YOUR OBJECTIVE
Produce an exact copy of all the data below, dropping every image.

DATA FOR THIS TASK
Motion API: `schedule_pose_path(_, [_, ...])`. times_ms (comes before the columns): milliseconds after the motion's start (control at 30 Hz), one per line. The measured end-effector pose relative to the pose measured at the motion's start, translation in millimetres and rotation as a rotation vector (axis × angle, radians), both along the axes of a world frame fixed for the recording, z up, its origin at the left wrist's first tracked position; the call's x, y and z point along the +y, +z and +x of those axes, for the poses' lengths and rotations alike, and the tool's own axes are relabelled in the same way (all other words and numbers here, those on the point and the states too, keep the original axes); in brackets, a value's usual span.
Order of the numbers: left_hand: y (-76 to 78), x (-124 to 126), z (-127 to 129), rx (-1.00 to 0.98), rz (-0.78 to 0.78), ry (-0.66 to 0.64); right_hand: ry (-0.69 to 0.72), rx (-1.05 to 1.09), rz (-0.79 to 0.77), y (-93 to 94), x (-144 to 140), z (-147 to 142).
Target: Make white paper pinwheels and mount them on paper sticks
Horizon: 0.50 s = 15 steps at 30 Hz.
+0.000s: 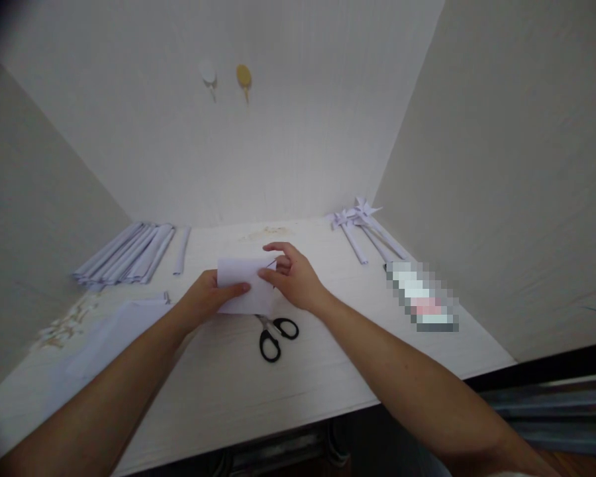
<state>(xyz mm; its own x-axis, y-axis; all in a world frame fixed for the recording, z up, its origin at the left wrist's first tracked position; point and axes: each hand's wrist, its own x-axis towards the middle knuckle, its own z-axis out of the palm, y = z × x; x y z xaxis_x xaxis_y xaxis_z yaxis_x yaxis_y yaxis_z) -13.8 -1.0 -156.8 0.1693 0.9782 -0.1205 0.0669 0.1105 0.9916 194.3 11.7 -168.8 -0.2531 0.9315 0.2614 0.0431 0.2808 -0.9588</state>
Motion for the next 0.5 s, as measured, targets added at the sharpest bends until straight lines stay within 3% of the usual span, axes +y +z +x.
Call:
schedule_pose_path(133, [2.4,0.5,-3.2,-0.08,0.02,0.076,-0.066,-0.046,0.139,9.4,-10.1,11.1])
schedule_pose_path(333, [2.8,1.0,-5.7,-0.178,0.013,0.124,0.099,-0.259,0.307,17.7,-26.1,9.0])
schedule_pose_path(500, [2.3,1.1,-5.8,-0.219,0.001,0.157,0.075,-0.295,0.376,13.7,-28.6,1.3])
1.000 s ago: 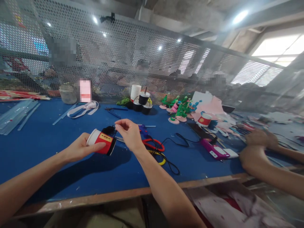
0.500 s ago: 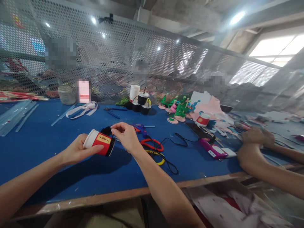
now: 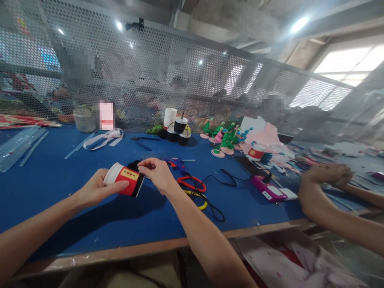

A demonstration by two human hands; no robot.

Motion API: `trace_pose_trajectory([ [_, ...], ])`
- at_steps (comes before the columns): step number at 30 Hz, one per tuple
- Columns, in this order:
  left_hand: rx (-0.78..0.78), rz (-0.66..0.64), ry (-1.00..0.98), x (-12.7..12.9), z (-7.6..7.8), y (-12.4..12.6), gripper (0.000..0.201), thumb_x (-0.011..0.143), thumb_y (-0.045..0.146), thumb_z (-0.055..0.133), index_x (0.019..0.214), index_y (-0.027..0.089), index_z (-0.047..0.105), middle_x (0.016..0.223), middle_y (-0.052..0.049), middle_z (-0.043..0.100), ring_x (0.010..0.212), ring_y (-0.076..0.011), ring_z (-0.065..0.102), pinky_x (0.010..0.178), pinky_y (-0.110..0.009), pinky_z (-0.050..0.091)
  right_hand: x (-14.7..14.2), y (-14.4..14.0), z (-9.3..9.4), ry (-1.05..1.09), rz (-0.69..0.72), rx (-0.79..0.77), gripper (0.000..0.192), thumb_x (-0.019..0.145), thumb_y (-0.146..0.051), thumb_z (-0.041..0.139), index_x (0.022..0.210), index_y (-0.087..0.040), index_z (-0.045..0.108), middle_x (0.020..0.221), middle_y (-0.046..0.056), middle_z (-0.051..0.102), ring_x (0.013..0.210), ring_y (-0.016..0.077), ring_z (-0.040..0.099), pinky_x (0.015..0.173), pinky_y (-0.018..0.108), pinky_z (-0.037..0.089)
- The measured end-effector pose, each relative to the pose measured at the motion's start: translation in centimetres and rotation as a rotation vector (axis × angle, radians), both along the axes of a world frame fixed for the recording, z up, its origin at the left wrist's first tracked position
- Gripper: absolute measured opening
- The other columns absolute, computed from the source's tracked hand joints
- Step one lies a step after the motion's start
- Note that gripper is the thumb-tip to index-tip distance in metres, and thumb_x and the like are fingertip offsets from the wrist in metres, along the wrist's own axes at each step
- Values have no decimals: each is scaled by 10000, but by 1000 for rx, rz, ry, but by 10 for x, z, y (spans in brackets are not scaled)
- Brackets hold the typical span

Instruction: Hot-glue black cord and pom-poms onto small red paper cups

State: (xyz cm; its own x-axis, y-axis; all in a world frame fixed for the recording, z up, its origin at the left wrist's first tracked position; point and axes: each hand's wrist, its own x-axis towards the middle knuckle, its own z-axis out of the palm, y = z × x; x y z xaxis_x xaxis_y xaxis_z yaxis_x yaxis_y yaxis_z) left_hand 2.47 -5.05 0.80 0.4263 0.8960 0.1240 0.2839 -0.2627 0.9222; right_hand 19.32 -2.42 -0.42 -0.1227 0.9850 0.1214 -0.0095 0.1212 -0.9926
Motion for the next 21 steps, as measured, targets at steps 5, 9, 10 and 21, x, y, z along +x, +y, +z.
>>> trace_pose_trajectory([
  [5, -124, 42, -164, 1, -1, 0, 279, 592, 371, 655, 560, 98, 609, 476, 17, 503, 457, -63, 376, 433, -186, 307, -1, 1, -3, 19, 9, -44, 118, 567, -207, 651, 668, -156, 617, 605, -30, 583, 578, 81, 502, 598, 233, 394],
  [9, -212, 61, -287, 4, 3, 0, 258, 534, 352, 707, 556, 105, 637, 476, 5, 551, 450, -69, 413, 433, -187, 331, 0, 2, -2, -49, 17, -51, 105, 608, -213, 609, 697, -156, 615, 589, -34, 576, 552, 79, 501, 564, 222, 392],
  [10, -224, 77, -325, 5, 4, 0, 253, 526, 349, 714, 559, 109, 641, 475, 5, 559, 447, -70, 419, 439, -188, 342, 1, 2, -1, -84, 0, -30, 95, 622, -214, 596, 697, -158, 613, 582, -35, 572, 549, 82, 502, 558, 223, 391],
  [21, -9, 115, -137, 0, -3, 9, 235, 639, 341, 631, 656, 108, 657, 532, 19, 568, 512, -90, 449, 517, -205, 382, 0, -9, 2, 1, 115, -106, 389, 657, -545, 564, 606, -164, 507, 522, -23, 524, 484, 89, 462, 469, 219, 319],
])
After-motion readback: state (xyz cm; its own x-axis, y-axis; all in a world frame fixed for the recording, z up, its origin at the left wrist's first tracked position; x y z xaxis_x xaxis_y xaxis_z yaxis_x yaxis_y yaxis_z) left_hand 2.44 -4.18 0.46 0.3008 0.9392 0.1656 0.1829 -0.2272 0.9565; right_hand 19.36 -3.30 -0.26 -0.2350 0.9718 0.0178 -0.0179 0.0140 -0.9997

TASK RESPONSE
Motion API: `schedule_pose_path(_, [_, ...])`. times_ms (comes before the columns): milliseconds after the motion's start (control at 30 Hz), one per line. The measured end-effector pose relative to the pose measured at the motion's start, translation in millimetres and rotation as a rotation vector (axis × angle, radians), both along the axes of a world frame fixed for the recording, z up, its origin at the left wrist's first tracked position; the call's x, y and z point along the +y, +z and +x of those axes, for the poses' lengths and rotations alike, and the tool's own axes are relabelled in the same way (all other words and numbers here, those on the point and the states too, keep the original axes); in brackets, a value's usual span.
Order of the numbers: left_hand: y (-76 to 78), x (-124 to 126), z (-127 to 129), rx (-1.00 to 0.98), rz (-0.78 to 0.78), ry (-0.66 to 0.64); right_hand: ry (-0.69 to 0.72), rx (-1.05 to 1.09), rz (-0.79 to 0.77), y (-93 to 94), x (-144 to 140), z (-147 to 142).
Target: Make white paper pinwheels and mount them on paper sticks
Horizon: 0.50 s = 15 steps at 30 Hz.
+0.000s: 
<state>(xyz mm; its own x-axis, y-axis; all in a world frame fixed for the recording, z up, its origin at the left wrist's first tracked position; point and axes: each hand's wrist, its own x-axis towards the middle knuckle, its own z-axis out of the palm, y = z × x; x y z xaxis_x xaxis_y xaxis_z yaxis_x yaxis_y yaxis_z) -13.8 -1.0 -156.8 0.1693 0.9782 -0.1205 0.0669 0.1105 0.9916 194.3 11.7 -168.8 -0.2531 0.9315 0.2614 0.0431 0.2808 -0.9588</state>
Motion for the next 0.5 s, as measured, targets added at the sharpest bends until straight lines stay within 3% of the usual span, axes +y +z +x.
Call:
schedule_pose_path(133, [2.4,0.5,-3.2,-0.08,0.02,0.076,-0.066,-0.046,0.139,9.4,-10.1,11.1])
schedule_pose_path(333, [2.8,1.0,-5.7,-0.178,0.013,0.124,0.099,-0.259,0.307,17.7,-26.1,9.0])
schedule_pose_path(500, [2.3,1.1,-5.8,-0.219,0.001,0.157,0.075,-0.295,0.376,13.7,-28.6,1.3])
1.000 s ago: 
0.500 s ago: 
now: 

A demonstration by two human hands; no robot.

Motion API: `trace_pose_trajectory([ [_, ...], ])`
- at_steps (comes before the columns): step number at 30 Hz, one per tuple
- Columns, in this order:
  left_hand: rx (-0.78..0.78), rz (-0.66..0.64), ry (-1.00..0.98), x (-12.7..12.9), z (-7.6..7.8), y (-12.4..12.6), gripper (0.000..0.201), thumb_x (-0.011..0.143), thumb_y (-0.045..0.146), thumb_z (-0.055..0.133), index_x (0.019..0.214), index_y (-0.027..0.089), index_z (-0.047..0.105), middle_x (0.016..0.223), middle_y (-0.052..0.049), middle_z (-0.043..0.100), ring_x (0.010..0.212), ring_y (-0.076..0.011), ring_z (-0.065..0.102), pinky_x (0.010..0.178), pinky_y (-0.110..0.009), pinky_z (-0.050..0.091)
  right_hand: x (-14.7..14.2), y (-14.4..14.0), z (-9.3..9.4), ry (-1.05..1.09), rz (-0.69..0.72), rx (-0.79..0.77), gripper (0.000..0.192), thumb_x (-0.019..0.145), thumb_y (-0.146..0.051), thumb_z (-0.041..0.139), index_x (0.022..0.210), index_y (-0.087..0.040), index_z (-0.045..0.108), middle_x (0.020..0.221), middle_y (-0.046..0.056), middle_z (-0.051..0.102), ring_x (0.013..0.210), ring_y (-0.016..0.077), ring_z (-0.040..0.099), pinky_x (0.015..0.173), pinky_y (-0.018..0.108), pinky_z (-0.037..0.089)
- The measured end-effector pose, each relative to the pose measured at the motion's start: translation in centimetres and rotation as a rotation vector (axis × angle, radians), both along the axes of a world frame fixed for the recording, z up, its origin at the left wrist's first tracked position
- Gripper: absolute measured opening
- The other columns absolute, computed from the source's tracked hand joints
- Step one lies a step after the motion's start
- Note that gripper is the thumb-tip to index-tip distance in metres, and thumb_x and the like are fingertip offsets from the wrist in metres, along the wrist's own axes at each step
- Values have no decimals: each is scaled by 10000, but by 1000 for rx, rz, ry, but by 10 for x, z, y (spans in brackets are not scaled)
- Brackets hold the typical span

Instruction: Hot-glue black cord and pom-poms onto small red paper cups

State: (xyz cm; its own x-axis, y-axis; all in a world frame fixed for the recording, z up, its origin at the left wrist's first tracked position; point and axes: each hand's wrist, its own x-axis towards the middle knuckle, its own z-axis out of the palm, y = z × x; x y z xaxis_x xaxis_y xaxis_z yaxis_x yaxis_y yaxis_z) left_hand 2.47 -5.05 0.80 0.4263 0.8960 0.1240 0.2839 -0.2627 0.9222; right_hand 19.32 -2.42 -0.42 -0.1227 0.9850 0.1214 -0.0095 0.1212 -0.9926
Motion for the next 21 steps, as measured, targets at steps 5, 9, 10 and 21, x, y, z along +x, +y, +z.
>>> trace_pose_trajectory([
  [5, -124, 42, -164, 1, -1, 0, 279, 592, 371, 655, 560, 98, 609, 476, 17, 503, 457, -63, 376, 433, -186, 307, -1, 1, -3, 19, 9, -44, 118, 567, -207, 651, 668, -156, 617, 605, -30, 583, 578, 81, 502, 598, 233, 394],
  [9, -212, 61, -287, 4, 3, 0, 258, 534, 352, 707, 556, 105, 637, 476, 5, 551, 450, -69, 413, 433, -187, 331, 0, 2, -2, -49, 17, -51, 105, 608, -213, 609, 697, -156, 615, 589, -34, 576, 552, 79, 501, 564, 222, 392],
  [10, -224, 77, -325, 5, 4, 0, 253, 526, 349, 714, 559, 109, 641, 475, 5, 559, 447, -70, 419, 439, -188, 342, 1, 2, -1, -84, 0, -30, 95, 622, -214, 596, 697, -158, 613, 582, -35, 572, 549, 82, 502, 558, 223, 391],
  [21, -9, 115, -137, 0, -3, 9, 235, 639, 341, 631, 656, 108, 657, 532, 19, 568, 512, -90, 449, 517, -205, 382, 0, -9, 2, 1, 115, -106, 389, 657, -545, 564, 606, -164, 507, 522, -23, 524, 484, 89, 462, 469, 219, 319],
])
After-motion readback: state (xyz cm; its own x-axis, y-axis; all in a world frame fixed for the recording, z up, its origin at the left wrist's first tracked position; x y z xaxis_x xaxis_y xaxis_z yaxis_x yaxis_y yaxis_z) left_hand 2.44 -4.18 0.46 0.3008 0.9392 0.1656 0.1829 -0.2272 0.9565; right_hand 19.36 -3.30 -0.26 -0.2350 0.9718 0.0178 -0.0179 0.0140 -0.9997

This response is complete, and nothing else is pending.